Development of a quantitative metagenomic approach to establish quantitative limits and its application to viruses

Abstract

Quantitative metagenomic methods are maturing but continue to lack clearly-defined analytical limits. Here, we developed a computational tool, QuantMeta, to determine the absolute abundance of targets in metagenomes spiked with synthetic DNA standards. The tool establishes (i) entropy-based detection thresholds to confidently determine the presence of targets, and (ii) an approach to identify and correct read mapping or assembly errors and thus improve the quantification accuracy. Together this allows for an approach to confidently quantify absolute abundance of targets, be they microbial populations, genes, contigs, or metagenome-assembled genomes. We applied the approach to quantify single- and double-stranded DNA viruses in wastewater viral metagenomes, including pathogens and bacteriophages. Concentrations of total DNA viruses in wastewater influent and effluent were >108 copies/ml using QuantMeta.
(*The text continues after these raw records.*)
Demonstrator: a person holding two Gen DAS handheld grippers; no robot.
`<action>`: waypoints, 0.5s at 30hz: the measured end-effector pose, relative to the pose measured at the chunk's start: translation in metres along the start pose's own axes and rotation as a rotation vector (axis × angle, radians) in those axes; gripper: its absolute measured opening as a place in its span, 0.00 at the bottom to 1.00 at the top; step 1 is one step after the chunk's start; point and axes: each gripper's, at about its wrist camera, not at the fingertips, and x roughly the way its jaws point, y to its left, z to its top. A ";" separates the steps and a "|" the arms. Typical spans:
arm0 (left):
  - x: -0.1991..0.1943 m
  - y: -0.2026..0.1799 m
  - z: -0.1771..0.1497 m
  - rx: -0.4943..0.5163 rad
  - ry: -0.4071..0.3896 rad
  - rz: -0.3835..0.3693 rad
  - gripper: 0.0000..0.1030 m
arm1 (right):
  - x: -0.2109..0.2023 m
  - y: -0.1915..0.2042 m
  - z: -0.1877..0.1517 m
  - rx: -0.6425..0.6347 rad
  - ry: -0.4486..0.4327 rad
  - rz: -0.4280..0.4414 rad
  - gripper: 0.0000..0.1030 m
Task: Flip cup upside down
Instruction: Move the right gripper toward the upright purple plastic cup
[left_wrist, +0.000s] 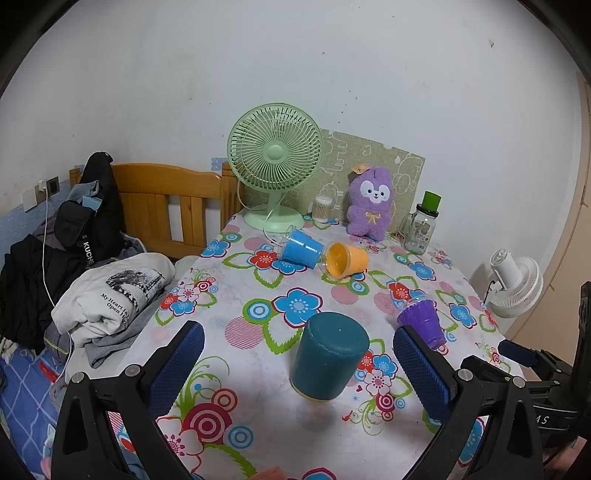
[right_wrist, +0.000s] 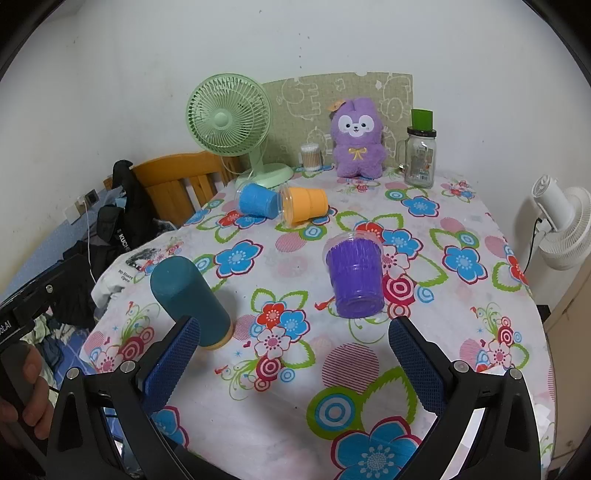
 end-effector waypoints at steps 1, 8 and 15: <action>-0.001 0.001 0.000 -0.001 0.000 -0.001 1.00 | 0.000 0.000 0.000 -0.001 -0.002 -0.001 1.00; 0.000 0.001 0.000 -0.002 0.003 -0.001 1.00 | 0.001 0.000 -0.001 0.000 -0.004 0.001 1.00; 0.001 0.000 -0.001 -0.001 0.007 -0.002 1.00 | 0.003 -0.003 -0.003 0.006 0.003 0.004 1.00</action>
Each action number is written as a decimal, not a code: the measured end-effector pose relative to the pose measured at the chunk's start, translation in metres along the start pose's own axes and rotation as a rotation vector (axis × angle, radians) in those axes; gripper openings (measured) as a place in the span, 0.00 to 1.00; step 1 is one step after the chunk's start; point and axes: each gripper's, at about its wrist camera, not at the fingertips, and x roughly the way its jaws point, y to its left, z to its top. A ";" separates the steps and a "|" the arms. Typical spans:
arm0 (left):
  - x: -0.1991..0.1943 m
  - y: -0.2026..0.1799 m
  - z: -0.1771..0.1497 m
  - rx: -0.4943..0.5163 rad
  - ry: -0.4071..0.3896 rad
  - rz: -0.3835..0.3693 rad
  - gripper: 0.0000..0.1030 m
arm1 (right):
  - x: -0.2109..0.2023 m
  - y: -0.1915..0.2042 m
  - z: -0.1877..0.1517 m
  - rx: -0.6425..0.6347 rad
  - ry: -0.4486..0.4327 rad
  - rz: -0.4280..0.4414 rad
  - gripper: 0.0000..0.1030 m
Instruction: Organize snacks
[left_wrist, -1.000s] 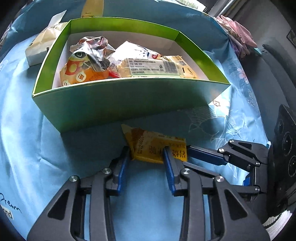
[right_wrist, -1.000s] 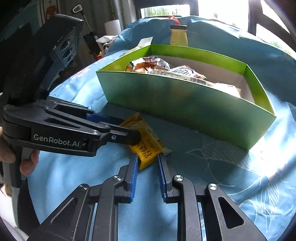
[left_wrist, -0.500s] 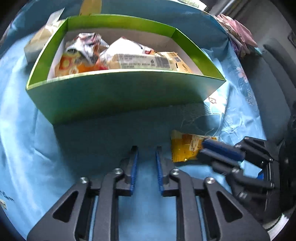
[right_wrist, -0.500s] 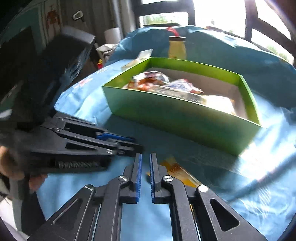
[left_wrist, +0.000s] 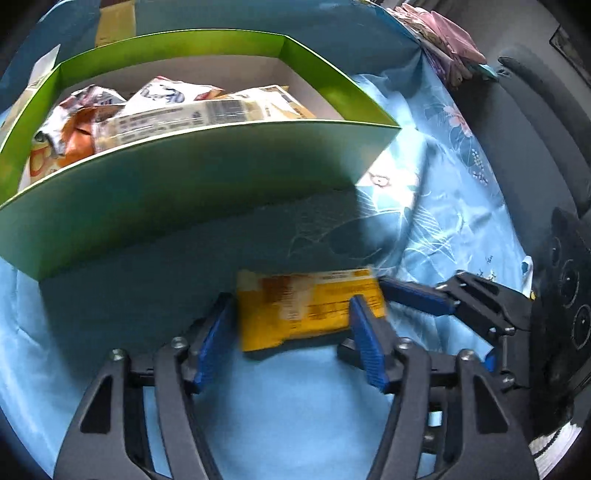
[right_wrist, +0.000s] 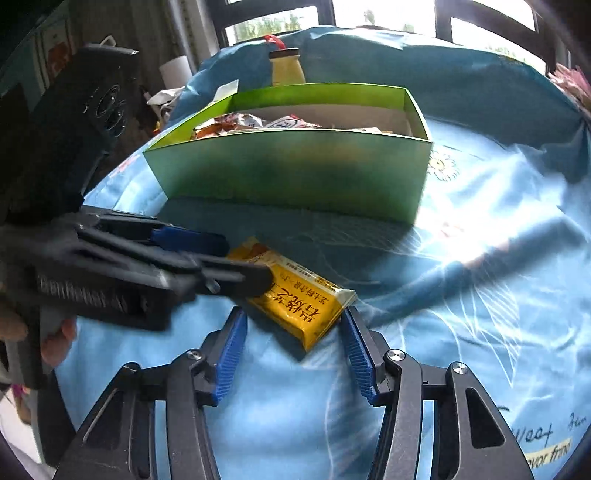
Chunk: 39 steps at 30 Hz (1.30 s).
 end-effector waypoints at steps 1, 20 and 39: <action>0.001 -0.003 -0.001 0.010 -0.001 0.009 0.50 | 0.002 0.002 0.001 -0.010 0.000 -0.005 0.45; -0.065 -0.017 0.021 0.043 -0.162 0.031 0.37 | -0.037 0.020 0.034 -0.068 -0.143 -0.032 0.39; -0.105 0.021 0.102 -0.016 -0.338 0.268 0.81 | -0.008 0.007 0.146 -0.083 -0.182 -0.085 0.39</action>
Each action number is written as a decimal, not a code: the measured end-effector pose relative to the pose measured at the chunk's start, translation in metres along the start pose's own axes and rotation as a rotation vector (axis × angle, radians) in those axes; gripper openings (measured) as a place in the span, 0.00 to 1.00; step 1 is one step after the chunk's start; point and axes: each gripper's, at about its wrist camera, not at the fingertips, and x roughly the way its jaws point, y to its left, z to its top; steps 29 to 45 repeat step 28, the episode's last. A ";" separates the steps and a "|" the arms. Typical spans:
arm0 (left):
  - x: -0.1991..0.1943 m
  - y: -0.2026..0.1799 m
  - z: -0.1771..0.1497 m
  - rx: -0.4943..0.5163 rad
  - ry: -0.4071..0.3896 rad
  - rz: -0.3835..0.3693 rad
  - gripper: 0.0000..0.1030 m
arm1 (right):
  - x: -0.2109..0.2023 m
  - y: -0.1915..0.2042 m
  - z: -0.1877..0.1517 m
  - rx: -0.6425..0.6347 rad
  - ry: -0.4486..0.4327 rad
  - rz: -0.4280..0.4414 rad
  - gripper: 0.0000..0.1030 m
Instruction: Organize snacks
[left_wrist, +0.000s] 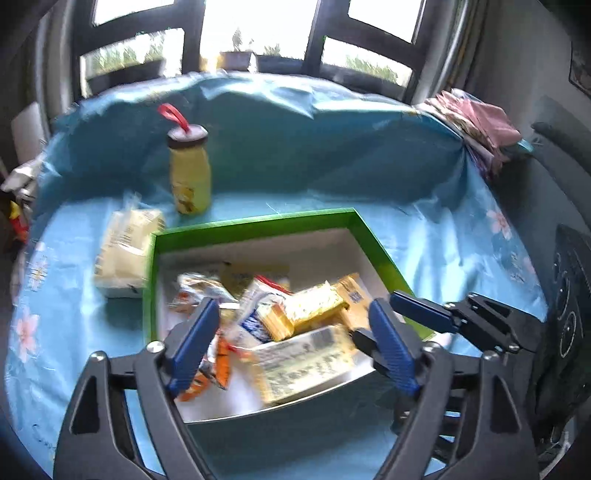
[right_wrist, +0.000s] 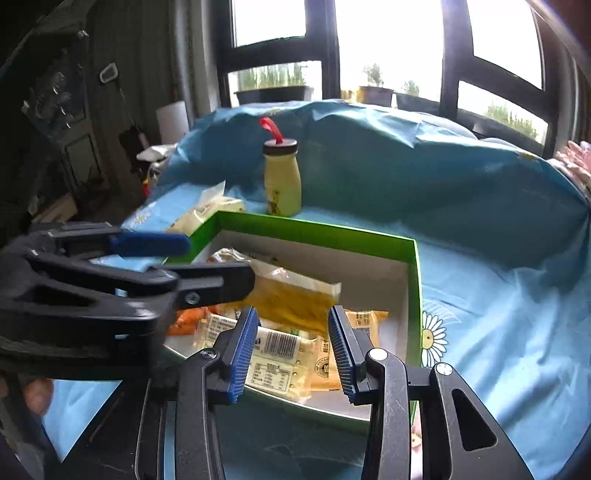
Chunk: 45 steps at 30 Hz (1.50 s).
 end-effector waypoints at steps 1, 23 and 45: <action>-0.005 0.000 0.000 0.003 -0.004 0.012 0.82 | -0.003 0.002 0.000 -0.009 0.005 -0.011 0.40; -0.096 0.003 0.004 -0.047 -0.080 0.114 0.99 | -0.073 0.024 0.023 -0.015 0.028 -0.107 0.66; -0.100 0.005 0.004 -0.064 -0.095 0.134 1.00 | -0.074 0.026 0.025 -0.014 0.029 -0.110 0.66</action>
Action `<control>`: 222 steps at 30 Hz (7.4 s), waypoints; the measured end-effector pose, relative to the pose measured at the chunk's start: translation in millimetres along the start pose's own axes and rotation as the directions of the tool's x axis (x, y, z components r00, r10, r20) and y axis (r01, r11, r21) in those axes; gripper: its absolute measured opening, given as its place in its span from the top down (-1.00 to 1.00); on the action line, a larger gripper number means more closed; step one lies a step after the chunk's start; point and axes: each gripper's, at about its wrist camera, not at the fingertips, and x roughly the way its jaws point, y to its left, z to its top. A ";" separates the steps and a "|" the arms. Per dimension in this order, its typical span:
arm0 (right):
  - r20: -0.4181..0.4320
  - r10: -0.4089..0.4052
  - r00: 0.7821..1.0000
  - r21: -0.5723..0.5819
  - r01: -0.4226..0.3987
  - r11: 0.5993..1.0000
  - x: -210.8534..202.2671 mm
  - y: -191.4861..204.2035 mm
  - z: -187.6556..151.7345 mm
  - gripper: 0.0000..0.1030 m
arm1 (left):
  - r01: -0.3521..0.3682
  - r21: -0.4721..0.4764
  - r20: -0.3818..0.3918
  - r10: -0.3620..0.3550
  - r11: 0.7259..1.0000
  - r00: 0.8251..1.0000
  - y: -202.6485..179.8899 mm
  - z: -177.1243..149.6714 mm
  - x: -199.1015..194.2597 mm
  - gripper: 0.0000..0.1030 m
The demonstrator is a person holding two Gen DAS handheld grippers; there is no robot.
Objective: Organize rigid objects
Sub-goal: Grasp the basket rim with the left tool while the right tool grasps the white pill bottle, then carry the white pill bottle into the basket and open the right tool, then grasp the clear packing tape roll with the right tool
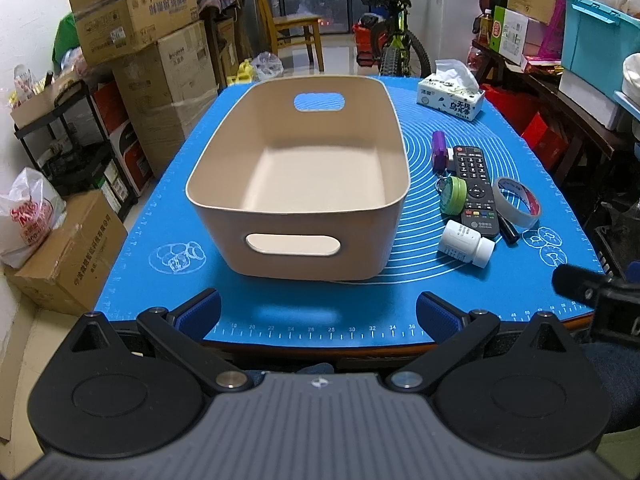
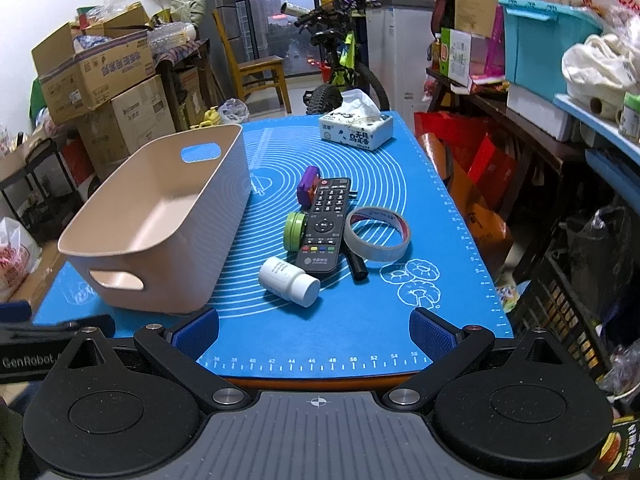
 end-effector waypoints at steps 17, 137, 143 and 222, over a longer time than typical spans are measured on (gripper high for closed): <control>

Human-associated DNA viruses were detected and quantifiable with QuantMeta thresholds, including polyomavirus, papillomavirus, and crAss-like phages, at concentrations similar to previous reports that utilized quantitative polymerase chain reaction (PCR)-based assays. Our results highlight the higher detection thresholds of quantitative metagenomics (approximately 500 copies/μl) as compared to PCR-based quantification (approximately 10 copies/μl) despite a sequencing depth of 200 million reads per sample. The QuantMeta approach, applicable to both viral and cellular metagenomes, advances quantitative metagenomics by improving the accuracy of measured target absolute abundances.